Residents of the metropolis have rediscovered agriculture as a way to address growing environmental crises as well as their concerns about their own food and health. However, their idealized vision is often hard to implement, given how contemporary cities are organized and operate. The event “Agricultural Capital: Projects for a Cultivated City” unearths the deep links between agricultural and urban production, between cultivation and habitation, and between ground and a city.


Since the end of the Second World War, urban planning has created a hierarchy between the urban, the natural, and the agricultural, all of which has contributed to our current environmental impasse. It also eliminated most of the extraordinary agricultural heritage that developed in the Ile de France during the 19th century, when “specialist” growers came up with other crops to feed the city of Paris while also preserving the area’s flora and fauna. It is on this kind of agriculture, largely forgotten and now rehabilitated in this exhibition, that architects, urban planners, farmers, ecologists, engineers, businesspeople, historians, geographers, sociologists and many others have started to ground their ideas and projects. They have been brought together by the architecture form of SOA, Augustin Rosenstiehl, to envision new, hybrid models.

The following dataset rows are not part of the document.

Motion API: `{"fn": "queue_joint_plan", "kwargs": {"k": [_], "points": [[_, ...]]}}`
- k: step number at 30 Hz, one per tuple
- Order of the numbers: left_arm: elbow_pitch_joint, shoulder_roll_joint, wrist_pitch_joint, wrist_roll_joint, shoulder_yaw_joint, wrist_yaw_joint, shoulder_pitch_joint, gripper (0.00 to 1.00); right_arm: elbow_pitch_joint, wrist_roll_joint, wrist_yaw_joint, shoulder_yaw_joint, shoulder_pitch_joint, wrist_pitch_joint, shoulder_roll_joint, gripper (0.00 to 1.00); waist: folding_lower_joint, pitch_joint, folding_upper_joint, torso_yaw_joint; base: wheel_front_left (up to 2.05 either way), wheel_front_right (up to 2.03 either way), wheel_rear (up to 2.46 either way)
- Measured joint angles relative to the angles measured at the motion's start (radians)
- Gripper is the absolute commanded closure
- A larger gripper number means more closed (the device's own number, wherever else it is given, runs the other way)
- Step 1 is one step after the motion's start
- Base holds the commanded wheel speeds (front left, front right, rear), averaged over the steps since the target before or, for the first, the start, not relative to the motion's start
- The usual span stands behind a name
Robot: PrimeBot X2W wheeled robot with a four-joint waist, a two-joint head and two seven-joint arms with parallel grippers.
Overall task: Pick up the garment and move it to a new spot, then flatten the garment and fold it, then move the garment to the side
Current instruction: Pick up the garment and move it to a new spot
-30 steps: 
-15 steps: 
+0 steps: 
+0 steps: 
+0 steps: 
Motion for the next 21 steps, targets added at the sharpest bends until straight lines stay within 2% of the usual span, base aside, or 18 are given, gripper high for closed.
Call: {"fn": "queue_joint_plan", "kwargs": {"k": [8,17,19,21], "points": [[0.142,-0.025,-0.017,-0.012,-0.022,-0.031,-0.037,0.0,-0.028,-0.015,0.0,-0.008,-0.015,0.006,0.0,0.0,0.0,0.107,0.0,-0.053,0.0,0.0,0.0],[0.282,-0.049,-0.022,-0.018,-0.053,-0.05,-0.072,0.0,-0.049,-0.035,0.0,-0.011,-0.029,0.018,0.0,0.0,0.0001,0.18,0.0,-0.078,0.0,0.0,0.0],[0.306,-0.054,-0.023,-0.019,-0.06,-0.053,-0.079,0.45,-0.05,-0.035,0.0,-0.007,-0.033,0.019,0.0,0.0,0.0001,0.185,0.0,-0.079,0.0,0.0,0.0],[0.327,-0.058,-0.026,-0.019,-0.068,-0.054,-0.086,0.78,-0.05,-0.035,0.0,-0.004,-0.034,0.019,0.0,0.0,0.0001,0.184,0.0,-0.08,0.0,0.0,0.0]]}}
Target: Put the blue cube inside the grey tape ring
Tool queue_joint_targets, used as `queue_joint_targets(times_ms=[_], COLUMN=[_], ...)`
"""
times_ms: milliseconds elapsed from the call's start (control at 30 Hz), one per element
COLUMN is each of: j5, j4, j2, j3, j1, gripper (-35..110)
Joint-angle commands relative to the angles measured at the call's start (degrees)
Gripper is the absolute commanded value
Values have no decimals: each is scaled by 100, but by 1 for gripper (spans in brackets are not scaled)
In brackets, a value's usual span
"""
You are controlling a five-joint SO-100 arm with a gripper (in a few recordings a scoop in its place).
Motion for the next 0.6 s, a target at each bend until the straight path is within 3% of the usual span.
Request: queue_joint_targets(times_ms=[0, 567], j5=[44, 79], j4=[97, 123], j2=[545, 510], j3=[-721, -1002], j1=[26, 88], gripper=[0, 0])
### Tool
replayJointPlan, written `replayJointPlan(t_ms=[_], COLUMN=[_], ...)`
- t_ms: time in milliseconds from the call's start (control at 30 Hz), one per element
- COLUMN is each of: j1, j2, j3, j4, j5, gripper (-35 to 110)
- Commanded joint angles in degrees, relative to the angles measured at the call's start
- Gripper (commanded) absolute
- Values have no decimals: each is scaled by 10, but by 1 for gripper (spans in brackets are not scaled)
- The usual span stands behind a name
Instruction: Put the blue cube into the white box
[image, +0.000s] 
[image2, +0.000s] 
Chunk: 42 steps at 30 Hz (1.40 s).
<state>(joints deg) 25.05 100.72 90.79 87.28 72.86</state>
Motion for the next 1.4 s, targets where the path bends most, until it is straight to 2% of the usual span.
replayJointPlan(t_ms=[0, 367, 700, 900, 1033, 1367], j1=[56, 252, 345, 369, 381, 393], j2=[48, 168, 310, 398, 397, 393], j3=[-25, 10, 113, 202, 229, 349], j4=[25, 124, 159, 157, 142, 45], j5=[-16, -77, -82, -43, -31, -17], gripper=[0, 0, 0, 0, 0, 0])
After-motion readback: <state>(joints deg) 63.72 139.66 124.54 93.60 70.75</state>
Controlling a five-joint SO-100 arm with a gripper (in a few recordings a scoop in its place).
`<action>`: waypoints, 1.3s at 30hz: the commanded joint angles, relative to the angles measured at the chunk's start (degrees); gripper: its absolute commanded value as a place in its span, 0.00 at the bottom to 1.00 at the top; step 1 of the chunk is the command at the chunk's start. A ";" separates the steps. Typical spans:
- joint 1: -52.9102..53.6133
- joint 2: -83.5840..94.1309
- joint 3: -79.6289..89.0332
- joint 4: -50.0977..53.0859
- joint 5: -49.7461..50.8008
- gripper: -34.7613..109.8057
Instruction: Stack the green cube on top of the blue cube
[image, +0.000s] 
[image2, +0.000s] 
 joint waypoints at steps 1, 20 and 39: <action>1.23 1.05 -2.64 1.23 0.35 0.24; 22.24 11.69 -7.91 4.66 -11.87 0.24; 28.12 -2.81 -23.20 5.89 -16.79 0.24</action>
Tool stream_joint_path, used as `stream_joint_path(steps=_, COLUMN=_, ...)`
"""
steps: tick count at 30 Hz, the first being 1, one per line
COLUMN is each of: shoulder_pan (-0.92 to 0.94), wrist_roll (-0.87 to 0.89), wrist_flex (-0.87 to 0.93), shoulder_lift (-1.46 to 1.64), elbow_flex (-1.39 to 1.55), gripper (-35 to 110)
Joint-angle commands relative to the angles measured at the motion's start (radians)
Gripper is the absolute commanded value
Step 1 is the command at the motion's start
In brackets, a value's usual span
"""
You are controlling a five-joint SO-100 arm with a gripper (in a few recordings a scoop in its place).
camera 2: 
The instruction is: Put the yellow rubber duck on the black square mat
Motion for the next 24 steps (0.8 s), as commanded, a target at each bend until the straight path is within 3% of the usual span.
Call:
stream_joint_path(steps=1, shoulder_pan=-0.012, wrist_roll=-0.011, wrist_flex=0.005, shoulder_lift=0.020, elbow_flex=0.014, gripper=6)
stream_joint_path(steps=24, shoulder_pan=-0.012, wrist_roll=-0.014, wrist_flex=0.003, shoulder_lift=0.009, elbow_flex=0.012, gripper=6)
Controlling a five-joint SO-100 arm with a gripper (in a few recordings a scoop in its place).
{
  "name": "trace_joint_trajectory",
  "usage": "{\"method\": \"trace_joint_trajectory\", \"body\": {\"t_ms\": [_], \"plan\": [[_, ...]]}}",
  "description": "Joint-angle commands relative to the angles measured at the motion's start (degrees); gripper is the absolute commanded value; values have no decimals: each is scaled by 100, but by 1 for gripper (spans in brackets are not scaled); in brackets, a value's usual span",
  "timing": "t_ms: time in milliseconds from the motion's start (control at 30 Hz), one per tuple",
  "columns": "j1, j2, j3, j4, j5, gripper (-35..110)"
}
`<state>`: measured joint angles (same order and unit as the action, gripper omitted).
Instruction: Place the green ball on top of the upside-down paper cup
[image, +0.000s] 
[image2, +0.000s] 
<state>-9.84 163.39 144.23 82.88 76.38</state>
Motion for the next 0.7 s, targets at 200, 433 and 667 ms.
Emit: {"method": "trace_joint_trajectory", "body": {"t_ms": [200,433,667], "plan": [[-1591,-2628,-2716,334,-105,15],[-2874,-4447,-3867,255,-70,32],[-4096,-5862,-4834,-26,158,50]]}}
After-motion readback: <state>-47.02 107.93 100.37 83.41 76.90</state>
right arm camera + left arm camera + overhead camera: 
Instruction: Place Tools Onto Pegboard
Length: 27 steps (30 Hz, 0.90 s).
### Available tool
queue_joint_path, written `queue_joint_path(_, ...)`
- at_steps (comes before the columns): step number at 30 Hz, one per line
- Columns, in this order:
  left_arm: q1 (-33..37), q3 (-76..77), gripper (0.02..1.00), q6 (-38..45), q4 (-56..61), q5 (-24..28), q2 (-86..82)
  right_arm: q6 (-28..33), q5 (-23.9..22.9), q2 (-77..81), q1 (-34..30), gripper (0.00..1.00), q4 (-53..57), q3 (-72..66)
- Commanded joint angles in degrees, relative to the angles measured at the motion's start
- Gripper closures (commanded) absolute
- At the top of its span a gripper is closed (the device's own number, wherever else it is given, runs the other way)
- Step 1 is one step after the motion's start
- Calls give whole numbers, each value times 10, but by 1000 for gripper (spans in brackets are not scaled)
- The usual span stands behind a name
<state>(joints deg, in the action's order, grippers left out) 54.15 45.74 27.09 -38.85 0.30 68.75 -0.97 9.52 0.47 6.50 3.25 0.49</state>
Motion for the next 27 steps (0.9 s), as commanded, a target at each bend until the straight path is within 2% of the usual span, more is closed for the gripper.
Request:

Some pioneers have already transformed neighborhood rooftops and building basements, facilitated the movement of livestock through urban areas, or given life to farms at the city’s edge, while others envision developing activity areas, investing in the agricultural potential of large housing projects, or foraging in parks and even along highways. Amidst this recovery of our agriculture, farms are being reinvented as the central point for interactions between farmers and citizens. All of the initiatives offer a coherent, collective vision and invent an urban form that is sensitive to the relationships between ground and place, trades and tools, and between we humans and the life that surrounds us. 

© Vincent Villon

© Vincent Villon

The chronological and thematic itinerary of the exhibition “Agricultural Capital” leads visitors on a discovery of the past and future of agriculture in the Ile de France. Historical photographs and videos of architects who envisioned the large-scale housing utopias are accompanied by a new mapping of the metropolis, Yann Kebbi’s original drawings of the development of tools and habitats in the world of farming, photographic portraits and audios by the artist Sylvain Gouraud of seven pioneers of metropolitan agriculture, as well as an overview of the project sites for a cultivated city.

© Vincent Villon

© Vincent Villon

With a sense of foresight and commitment, the exhibition “An Agricultural Capital” reveals the primary bonds between city, nature, and agriculture, and how, beyond their apparent opposition, we can find the keys to a new Agricultural Urbanism.